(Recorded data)
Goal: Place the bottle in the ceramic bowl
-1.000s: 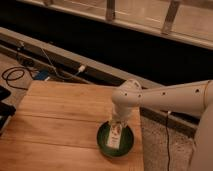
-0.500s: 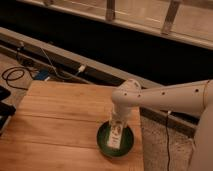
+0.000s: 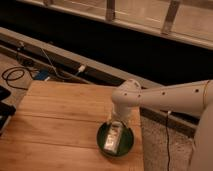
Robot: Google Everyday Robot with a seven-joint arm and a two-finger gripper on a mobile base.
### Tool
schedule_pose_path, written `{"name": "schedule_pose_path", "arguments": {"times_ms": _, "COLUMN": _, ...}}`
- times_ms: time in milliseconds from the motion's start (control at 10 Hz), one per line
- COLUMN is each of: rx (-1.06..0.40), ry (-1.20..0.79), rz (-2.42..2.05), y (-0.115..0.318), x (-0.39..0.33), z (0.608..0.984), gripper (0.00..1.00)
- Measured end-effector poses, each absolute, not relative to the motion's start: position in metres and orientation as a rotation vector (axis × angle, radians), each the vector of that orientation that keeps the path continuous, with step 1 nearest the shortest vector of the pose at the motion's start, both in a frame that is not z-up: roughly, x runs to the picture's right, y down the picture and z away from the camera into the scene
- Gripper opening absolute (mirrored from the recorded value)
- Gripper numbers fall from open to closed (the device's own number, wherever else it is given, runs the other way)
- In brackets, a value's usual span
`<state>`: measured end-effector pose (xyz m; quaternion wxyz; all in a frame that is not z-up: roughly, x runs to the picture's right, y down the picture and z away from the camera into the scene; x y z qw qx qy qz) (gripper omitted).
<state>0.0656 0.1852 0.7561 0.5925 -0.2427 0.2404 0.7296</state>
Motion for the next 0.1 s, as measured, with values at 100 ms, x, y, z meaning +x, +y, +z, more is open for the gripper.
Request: {"name": "schedule_pose_path", "arguments": {"times_ms": 100, "rx": -0.566, "ry": 0.56, "rz": 1.696, "y": 0.186, "x": 0.0656, "z": 0.7565, "gripper": 0.8}}
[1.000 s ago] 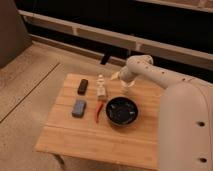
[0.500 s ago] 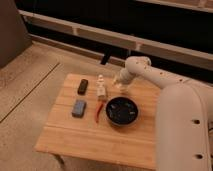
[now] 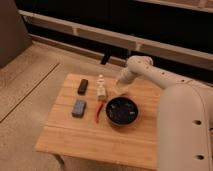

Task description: Place the ceramic cup in the ceramic bowl

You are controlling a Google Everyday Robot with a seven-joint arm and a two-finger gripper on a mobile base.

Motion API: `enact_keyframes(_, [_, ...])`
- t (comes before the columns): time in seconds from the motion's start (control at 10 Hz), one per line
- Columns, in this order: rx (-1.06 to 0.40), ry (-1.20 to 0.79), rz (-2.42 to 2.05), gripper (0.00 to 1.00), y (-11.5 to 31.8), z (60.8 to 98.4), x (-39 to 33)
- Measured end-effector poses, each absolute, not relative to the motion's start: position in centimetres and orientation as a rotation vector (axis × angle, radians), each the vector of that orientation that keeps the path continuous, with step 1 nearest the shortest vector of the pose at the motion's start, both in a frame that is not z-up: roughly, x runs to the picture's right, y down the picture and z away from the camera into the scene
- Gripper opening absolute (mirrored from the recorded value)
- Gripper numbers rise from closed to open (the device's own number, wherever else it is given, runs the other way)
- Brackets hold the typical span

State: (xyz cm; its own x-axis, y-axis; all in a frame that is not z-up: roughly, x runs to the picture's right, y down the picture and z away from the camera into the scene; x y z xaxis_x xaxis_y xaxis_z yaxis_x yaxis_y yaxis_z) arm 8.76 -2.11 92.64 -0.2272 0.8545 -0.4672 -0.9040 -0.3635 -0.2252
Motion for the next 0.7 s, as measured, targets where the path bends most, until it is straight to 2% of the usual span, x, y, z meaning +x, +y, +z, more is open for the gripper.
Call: enact_keyframes(0.7, [-0.510,0.211,1.987,0.06,-2.6,93.6,13.9])
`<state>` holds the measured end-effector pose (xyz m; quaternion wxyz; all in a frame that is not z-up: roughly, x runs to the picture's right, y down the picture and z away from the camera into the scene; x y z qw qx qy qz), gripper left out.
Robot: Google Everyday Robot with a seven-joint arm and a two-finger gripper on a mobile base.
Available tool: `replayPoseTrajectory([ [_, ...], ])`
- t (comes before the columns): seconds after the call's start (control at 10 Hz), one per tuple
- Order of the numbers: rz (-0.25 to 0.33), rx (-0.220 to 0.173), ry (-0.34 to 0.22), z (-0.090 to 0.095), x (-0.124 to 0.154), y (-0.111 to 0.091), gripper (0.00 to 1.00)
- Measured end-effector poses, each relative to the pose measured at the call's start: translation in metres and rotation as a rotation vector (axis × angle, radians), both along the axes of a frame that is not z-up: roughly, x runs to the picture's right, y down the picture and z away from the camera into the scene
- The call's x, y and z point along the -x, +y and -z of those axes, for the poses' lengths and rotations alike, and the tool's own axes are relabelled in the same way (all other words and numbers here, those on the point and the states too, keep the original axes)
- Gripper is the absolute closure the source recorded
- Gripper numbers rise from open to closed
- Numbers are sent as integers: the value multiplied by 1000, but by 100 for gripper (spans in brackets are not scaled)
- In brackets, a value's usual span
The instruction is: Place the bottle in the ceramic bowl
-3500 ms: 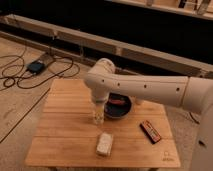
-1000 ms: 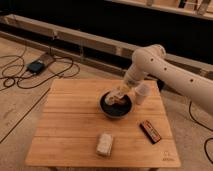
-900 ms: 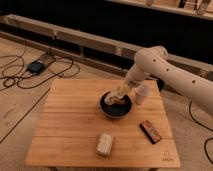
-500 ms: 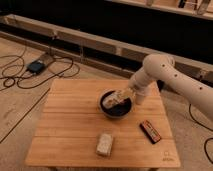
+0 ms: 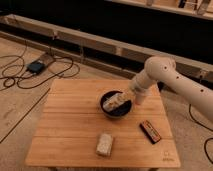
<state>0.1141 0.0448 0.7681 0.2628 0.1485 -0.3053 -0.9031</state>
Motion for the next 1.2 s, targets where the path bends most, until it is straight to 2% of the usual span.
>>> replayPoseTrajectory([
  [0.1,15,0,-3,0,3,1,20],
  [0.8,87,3,19,-2,11,2,20],
  [1.2,94,2,22,-2,12,2,20],
])
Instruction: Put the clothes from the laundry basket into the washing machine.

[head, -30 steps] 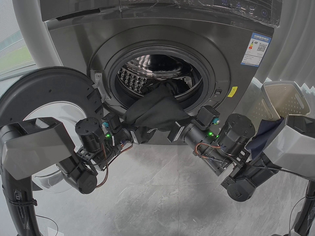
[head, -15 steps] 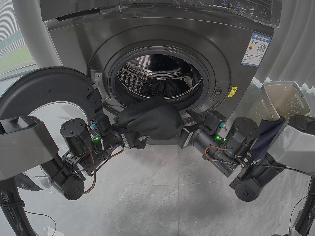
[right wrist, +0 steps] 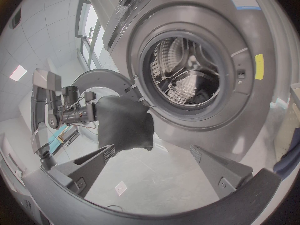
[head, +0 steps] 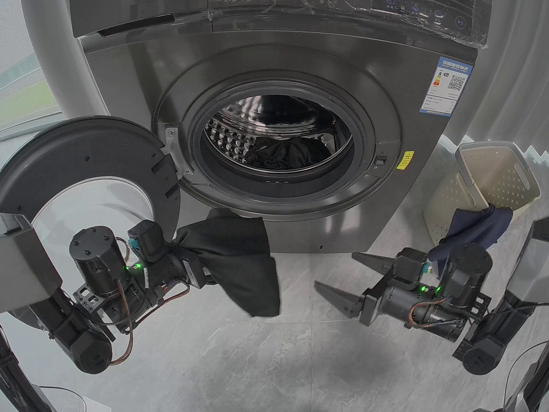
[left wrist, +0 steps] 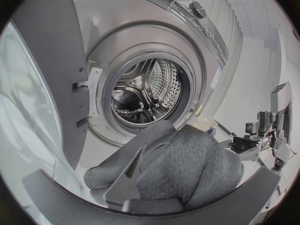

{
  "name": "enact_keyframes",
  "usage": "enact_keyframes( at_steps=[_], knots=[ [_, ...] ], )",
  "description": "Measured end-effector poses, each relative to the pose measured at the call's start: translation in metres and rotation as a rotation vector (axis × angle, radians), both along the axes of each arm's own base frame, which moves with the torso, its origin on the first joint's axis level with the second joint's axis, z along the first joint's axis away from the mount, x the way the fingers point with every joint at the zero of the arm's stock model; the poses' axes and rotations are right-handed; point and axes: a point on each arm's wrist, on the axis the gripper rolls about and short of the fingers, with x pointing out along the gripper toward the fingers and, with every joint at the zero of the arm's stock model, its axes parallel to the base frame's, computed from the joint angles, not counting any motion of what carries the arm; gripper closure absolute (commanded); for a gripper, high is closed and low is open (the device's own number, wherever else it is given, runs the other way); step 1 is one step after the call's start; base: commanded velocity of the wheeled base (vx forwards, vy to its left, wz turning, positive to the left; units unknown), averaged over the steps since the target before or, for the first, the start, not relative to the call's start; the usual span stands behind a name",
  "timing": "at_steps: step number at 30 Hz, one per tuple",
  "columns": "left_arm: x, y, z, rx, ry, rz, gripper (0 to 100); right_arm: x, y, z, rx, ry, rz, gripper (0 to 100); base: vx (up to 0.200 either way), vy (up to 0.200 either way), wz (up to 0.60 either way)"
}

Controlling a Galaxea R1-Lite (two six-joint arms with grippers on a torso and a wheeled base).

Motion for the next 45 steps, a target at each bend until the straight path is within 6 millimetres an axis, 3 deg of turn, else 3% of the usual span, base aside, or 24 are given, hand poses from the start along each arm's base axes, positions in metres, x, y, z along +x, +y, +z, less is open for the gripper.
enact_keyframes(
  at_steps=[6,10,23,45],
  knots=[
    [-0.01,0.006,0.009,-0.016,-0.018,0.001,100,0.008,-0.031,0.01,0.021,-0.012,-0.109,0,0.0,0.0,0.0],
    [-0.013,0.006,0.013,-0.022,-0.031,-0.003,100,0.011,-0.038,0.014,0.036,-0.019,-0.176,0,0.0,0.0,0.0],
    [-0.016,0.009,0.014,-0.014,-0.035,0.0,100,0.017,-0.036,0.017,0.091,-0.006,-0.266,0,0.0,0.0,0.0],
    [-0.03,-0.001,0.007,0.029,-0.016,-0.054,100,0.011,-0.028,0.014,0.085,0.008,-0.23,0,0.191,0.0,0.0]
  ],
)
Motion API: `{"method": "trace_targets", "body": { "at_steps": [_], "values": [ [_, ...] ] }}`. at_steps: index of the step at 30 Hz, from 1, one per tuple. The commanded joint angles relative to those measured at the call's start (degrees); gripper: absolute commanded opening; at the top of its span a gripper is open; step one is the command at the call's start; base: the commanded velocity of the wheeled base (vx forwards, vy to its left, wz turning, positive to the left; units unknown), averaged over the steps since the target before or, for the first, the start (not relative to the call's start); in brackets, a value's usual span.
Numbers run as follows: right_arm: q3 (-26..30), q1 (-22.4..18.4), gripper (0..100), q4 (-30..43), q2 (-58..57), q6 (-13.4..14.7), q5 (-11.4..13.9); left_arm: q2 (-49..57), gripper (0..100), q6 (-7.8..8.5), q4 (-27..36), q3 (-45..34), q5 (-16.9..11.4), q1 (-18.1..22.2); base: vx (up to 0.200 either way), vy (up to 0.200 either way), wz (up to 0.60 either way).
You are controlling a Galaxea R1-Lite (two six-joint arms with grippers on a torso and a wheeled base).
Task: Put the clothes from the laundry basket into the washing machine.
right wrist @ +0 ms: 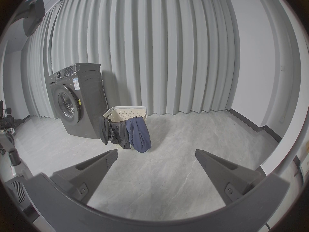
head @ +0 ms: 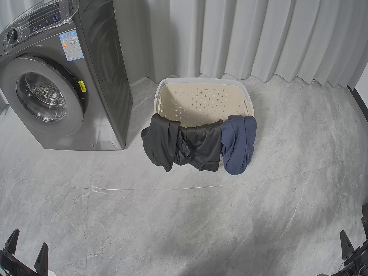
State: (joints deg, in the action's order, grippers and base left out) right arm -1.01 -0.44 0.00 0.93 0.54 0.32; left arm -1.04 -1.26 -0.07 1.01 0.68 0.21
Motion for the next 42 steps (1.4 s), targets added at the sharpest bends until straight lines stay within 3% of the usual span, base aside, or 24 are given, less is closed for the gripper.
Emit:
{"method": "trace_targets", "body": {
  "at_steps": [1, 26, 35, 42],
  "values": [
    [1.01, 0.09, 100, 0.00, -0.22, -0.01, 0.03, 0.77, 100, 0.03, -0.01, -1.01, 0.02, -0.03, 0.200, 0.000, 0.00],
    [1.01, 0.00, 100, 0.00, -0.22, -0.01, 0.03, 0.77, 100, -0.15, -0.01, -1.01, 0.11, 0.06, 0.200, 0.000, 0.00],
    [1.01, 0.00, 100, 0.00, -0.22, -0.01, 0.03, 0.77, 100, -0.24, -0.01, -1.01, 0.11, 0.06, 0.000, 0.000, 0.00],
    [1.01, 0.00, 100, 0.00, -0.22, -0.01, 0.03, 0.77, 100, -0.15, -0.01, -1.01, 0.11, 0.06, 0.000, -0.171, 0.00]
  ]
}}
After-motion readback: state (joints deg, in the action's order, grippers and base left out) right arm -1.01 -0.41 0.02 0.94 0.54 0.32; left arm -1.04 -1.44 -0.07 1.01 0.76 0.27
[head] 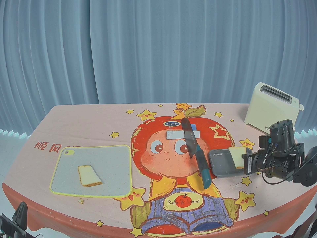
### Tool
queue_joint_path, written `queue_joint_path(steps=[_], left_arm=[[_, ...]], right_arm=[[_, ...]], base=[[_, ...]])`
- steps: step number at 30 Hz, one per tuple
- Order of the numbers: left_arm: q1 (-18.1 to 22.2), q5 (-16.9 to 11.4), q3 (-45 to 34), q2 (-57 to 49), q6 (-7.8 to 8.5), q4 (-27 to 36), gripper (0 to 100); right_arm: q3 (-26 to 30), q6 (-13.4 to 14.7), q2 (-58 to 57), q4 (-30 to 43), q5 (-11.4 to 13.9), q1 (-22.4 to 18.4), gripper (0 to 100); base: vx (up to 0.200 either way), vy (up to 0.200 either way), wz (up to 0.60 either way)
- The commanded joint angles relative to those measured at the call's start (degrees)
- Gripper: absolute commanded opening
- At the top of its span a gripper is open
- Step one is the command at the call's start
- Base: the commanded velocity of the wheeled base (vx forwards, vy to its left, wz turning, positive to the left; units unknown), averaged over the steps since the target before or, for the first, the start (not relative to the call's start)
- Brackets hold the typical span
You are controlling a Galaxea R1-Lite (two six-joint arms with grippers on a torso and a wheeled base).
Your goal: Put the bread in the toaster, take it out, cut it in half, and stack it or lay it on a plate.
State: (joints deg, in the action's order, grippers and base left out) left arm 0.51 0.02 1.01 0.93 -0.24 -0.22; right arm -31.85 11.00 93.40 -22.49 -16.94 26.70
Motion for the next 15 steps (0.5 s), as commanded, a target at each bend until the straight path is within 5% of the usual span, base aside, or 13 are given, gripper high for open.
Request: queue_joint_path(steps=[1,15], left_arm=[[0.0,0.1,-1.0,-0.9,-0.11,0.0,0],[0.0,0.1,-1.0,-0.9,-0.02,0.0,0]], right_arm=[[0.0,0.0,0.7,0.0,0.0,0.3,0],[0.0,0.0,0.7,0.0,-0.1,0.5,0]], base=[[0.000,0.000,0.00],[0.000,0.000,0.00]])
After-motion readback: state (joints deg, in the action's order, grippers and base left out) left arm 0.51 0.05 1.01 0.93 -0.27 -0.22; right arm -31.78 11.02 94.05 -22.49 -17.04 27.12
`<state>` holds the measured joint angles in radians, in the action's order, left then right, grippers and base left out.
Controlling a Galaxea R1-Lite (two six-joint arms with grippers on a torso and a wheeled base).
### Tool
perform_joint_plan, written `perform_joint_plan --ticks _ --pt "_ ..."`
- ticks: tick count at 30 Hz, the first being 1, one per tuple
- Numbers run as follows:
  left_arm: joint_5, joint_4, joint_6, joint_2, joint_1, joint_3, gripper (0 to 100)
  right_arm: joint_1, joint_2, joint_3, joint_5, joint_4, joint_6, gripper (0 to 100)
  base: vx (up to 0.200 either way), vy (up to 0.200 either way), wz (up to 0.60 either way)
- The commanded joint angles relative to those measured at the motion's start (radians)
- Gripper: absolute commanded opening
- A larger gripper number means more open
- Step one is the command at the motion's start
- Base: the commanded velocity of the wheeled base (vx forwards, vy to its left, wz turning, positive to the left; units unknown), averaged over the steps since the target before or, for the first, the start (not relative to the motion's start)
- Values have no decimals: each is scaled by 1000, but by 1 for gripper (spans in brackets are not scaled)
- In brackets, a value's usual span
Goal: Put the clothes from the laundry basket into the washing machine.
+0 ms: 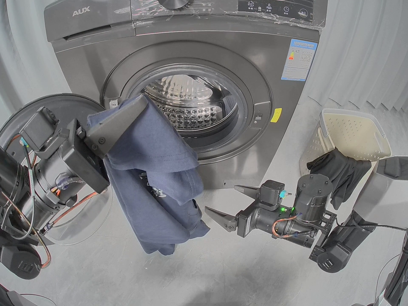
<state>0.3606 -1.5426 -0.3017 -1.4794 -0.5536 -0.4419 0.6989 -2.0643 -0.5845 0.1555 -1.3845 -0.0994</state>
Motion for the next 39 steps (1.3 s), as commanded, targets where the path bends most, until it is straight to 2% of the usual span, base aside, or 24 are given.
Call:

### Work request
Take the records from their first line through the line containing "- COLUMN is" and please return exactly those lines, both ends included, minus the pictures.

### Exercise output
Goal: Place the bottle in the ceramic bowl
-1.000s: 
-0.500s: 
+0.000s: 
Robot: Google Everyday Robot with a seven-joint arm and a two-finger gripper on a mobile base.
### Tool
schedule_pose_path, written `{"name": "schedule_pose_path", "arguments": {"times_ms": _, "COLUMN": _, ...}}`
- times_ms: time in milliseconds from the motion's start (control at 10 Hz), one per line
- COLUMN is each of: rx (-1.06..0.40), ry (-1.20..0.79), rz (-2.42..2.05), y (-0.115..0.318), x (-0.39..0.33), z (0.608..0.984), gripper (0.00..1.00)

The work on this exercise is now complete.